- [Task objective] Which lines of the listing below contain the word "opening"? Copy each of them.

___ Information shown

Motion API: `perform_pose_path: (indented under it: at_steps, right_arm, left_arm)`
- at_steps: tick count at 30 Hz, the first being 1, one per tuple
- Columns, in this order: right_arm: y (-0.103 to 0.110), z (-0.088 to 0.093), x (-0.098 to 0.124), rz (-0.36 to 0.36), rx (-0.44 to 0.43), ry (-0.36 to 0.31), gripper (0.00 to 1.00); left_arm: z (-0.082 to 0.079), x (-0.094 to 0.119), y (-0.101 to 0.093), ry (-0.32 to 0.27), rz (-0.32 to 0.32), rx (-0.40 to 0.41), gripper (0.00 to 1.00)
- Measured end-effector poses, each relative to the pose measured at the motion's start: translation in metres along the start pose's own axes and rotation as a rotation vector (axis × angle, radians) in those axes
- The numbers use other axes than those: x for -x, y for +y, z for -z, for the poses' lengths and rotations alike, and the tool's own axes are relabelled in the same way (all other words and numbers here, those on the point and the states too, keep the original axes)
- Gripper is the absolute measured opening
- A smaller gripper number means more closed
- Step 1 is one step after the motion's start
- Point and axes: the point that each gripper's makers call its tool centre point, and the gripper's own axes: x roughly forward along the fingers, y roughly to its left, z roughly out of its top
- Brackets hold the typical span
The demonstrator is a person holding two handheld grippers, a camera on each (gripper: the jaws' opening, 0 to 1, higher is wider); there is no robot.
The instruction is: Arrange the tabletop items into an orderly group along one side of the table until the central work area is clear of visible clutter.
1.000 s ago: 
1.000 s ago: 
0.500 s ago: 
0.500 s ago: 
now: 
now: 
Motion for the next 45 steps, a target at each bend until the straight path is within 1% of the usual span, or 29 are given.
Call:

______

- [Solution]
- Gripper is the absolute measured opening
The demonstrator is a person holding two handheld grippers, a camera on each (gripper: the jaws' opening, 0 to 1, higher is wider); there is no robot.

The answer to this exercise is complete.